Problem requirements:
Exact wording is required: give all the records again, minus the pictures.

§

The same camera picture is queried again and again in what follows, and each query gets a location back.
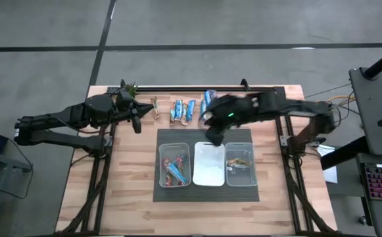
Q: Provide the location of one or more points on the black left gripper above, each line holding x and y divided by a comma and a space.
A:
126, 110

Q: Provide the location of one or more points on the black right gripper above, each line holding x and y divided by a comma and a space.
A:
240, 110

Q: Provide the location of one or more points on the brown granola bar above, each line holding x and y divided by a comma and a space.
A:
238, 162
156, 112

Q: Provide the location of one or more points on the green purple granola bar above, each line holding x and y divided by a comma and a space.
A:
214, 93

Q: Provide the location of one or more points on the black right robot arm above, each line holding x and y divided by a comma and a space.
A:
302, 107

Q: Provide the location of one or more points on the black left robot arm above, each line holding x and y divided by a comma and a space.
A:
62, 141

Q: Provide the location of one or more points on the orange blue granola bar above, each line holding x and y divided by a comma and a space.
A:
172, 115
185, 116

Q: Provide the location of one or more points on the small green potted plant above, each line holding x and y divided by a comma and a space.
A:
132, 89

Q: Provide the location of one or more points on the frosted translucent plastic bin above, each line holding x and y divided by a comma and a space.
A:
174, 148

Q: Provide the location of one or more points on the white plastic bin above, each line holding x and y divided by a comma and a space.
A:
208, 164

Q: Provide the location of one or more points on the clear plastic bin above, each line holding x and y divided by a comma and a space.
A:
241, 179

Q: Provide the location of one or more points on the dark woven placemat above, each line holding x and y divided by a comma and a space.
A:
207, 194

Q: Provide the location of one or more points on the white paper sheet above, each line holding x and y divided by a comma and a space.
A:
331, 174

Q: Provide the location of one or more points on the black slanted stand beam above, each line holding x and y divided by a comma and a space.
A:
345, 153

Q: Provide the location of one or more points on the grey equipment cart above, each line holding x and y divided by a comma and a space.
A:
0, 161

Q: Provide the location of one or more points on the grey workstation desk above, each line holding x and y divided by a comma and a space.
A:
371, 108

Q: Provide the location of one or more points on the black stand pole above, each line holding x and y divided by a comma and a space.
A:
381, 62

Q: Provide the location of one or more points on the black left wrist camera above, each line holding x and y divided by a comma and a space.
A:
124, 98

§

Solution to the exercise:
The same camera picture is queried again and again in what follows, and each query gets a location back.
Q: Provide the location of one or more points on the black left gripper above, each line holding x and y divided by a comma and a space.
A:
126, 110

Q: Provide the location of one or more points on the black right gripper above, each line holding x and y divided by a comma and a space.
A:
240, 110

Q: Provide the location of one or more points on the brown granola bar above, each line holding x and y divided by a comma and a space.
A:
238, 162
156, 112

Q: Provide the location of one or more points on the green purple granola bar above, each line holding x and y divided by a comma and a space.
A:
214, 93

Q: Provide the location of one or more points on the black right robot arm above, each line holding x and y divided by a comma and a space.
A:
302, 107

Q: Provide the location of one or more points on the black left robot arm above, each line holding x and y divided by a comma and a space.
A:
62, 141

Q: Provide the location of one or more points on the orange blue granola bar above, each line holding x and y divided by a comma and a space.
A:
172, 115
185, 116

Q: Provide the location of one or more points on the small green potted plant above, each line holding x and y divided by a comma and a space.
A:
132, 89

Q: Provide the location of one or more points on the frosted translucent plastic bin above, each line holding x and y divided by a comma and a space.
A:
174, 148

Q: Provide the location of one or more points on the white plastic bin above, each line holding x and y divided by a comma and a space.
A:
208, 164

Q: Provide the location of one or more points on the clear plastic bin above, each line holding x and y divided by a comma and a space.
A:
241, 179

Q: Provide the location of one or more points on the dark woven placemat above, each line holding x and y divided by a comma and a space.
A:
207, 194

Q: Provide the location of one or more points on the white paper sheet above, each line holding x and y divided by a comma and a space.
A:
331, 174

Q: Provide the location of one or more points on the black slanted stand beam above, each line holding x and y divided by a comma and a space.
A:
345, 153

Q: Provide the location of one or more points on the grey equipment cart above, each line holding x and y divided by a comma and a space.
A:
0, 161

Q: Provide the location of one or more points on the grey workstation desk above, each line holding x and y divided by a comma and a space.
A:
371, 108

Q: Provide the location of one or more points on the black stand pole above, each line holding x and y divided by a comma and a space.
A:
381, 62

Q: Provide the location of one or more points on the black left wrist camera above, each line holding x and y divided by a comma and a space.
A:
124, 98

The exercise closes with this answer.